_Work to be completed:_
Using the data below, copy every line that contains the word "target".

[Data records]
◇ ◇ ◇ ◇ ◇
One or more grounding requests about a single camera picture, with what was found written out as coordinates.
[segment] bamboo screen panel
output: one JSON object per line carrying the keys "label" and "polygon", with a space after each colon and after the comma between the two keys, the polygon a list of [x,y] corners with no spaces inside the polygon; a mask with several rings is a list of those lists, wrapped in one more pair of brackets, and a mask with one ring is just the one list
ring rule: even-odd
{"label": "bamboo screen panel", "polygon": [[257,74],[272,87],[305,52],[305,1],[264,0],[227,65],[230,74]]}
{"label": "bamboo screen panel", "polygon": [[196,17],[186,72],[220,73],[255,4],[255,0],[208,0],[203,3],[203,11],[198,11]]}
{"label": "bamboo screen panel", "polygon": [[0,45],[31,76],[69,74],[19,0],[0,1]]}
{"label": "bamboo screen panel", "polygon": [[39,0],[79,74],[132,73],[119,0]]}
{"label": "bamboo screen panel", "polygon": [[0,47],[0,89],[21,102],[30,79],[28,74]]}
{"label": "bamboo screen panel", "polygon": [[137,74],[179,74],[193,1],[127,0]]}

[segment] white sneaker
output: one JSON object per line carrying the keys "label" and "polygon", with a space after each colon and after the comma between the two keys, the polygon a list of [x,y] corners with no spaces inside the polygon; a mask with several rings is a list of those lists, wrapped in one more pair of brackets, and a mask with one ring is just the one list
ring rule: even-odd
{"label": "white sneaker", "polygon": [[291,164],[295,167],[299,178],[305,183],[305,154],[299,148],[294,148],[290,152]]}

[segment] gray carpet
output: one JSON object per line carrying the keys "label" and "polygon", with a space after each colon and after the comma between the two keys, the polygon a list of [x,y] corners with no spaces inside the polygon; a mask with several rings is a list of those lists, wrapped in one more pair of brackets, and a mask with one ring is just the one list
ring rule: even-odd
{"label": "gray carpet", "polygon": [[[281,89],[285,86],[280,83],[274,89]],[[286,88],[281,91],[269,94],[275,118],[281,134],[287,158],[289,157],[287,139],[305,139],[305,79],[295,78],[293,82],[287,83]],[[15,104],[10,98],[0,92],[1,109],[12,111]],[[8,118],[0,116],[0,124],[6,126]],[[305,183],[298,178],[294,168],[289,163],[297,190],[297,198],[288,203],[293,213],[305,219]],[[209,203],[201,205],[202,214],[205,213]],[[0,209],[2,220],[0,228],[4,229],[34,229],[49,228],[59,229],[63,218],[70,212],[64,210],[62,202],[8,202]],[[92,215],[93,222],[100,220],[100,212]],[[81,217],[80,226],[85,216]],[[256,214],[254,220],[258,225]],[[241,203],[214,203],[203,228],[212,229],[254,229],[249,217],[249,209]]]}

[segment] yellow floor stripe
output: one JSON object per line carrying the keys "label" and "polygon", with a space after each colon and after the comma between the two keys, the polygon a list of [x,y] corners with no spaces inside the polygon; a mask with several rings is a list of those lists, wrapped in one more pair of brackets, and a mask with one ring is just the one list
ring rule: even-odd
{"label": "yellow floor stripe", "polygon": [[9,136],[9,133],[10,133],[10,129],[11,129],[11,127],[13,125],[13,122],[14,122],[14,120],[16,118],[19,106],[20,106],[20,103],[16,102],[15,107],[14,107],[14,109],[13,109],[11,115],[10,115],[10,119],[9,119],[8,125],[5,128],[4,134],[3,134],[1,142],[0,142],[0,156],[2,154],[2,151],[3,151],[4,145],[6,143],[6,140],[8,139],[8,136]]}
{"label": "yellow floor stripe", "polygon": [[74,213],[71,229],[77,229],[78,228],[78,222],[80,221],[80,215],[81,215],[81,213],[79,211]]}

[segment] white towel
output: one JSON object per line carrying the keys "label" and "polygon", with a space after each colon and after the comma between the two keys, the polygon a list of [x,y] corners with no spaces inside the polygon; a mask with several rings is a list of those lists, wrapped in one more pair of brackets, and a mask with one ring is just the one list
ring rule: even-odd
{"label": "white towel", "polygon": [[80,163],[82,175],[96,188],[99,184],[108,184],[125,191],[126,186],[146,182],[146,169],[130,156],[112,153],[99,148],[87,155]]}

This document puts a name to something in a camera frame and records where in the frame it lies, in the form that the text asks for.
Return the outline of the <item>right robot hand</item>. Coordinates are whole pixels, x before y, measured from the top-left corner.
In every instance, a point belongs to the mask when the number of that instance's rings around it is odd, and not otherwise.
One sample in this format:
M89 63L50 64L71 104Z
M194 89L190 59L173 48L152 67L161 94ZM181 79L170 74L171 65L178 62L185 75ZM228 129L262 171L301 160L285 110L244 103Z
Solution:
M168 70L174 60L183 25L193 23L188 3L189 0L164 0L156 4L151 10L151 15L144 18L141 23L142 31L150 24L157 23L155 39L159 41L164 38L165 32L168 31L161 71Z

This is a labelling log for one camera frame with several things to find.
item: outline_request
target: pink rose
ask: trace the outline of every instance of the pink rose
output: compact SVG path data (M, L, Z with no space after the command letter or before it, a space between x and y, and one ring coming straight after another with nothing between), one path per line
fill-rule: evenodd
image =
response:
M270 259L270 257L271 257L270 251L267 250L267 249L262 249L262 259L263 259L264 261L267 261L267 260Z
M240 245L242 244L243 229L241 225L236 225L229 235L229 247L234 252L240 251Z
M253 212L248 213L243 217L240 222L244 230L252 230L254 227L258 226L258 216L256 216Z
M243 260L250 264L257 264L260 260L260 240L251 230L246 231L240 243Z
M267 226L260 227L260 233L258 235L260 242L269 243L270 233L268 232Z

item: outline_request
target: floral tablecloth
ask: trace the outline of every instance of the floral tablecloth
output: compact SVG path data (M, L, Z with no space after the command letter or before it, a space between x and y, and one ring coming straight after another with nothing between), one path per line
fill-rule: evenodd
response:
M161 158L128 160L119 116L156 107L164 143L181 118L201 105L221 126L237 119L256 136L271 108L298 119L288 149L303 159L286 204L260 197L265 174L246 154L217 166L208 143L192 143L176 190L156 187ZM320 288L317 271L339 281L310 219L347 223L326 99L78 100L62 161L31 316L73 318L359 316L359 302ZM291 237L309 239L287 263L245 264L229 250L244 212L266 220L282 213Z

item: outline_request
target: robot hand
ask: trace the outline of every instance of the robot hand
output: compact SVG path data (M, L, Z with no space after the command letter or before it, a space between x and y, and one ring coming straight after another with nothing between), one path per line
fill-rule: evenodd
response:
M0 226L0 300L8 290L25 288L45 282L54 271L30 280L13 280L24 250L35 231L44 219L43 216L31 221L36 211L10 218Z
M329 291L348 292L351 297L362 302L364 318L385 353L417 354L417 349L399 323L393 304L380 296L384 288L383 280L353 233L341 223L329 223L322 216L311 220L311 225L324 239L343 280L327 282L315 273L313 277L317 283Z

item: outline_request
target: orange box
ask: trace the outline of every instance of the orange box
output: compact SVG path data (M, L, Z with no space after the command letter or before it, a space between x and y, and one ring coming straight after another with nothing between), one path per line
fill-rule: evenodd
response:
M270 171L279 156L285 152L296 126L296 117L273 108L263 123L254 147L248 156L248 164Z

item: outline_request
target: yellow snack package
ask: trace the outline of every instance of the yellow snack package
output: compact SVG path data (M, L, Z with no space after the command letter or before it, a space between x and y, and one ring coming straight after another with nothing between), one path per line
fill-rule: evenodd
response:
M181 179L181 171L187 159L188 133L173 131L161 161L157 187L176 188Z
◇ ◇ ◇ ◇ ◇
_Exercise solution:_
target: pink rose
target: floral tablecloth
target: robot hand
target: orange box
target: yellow snack package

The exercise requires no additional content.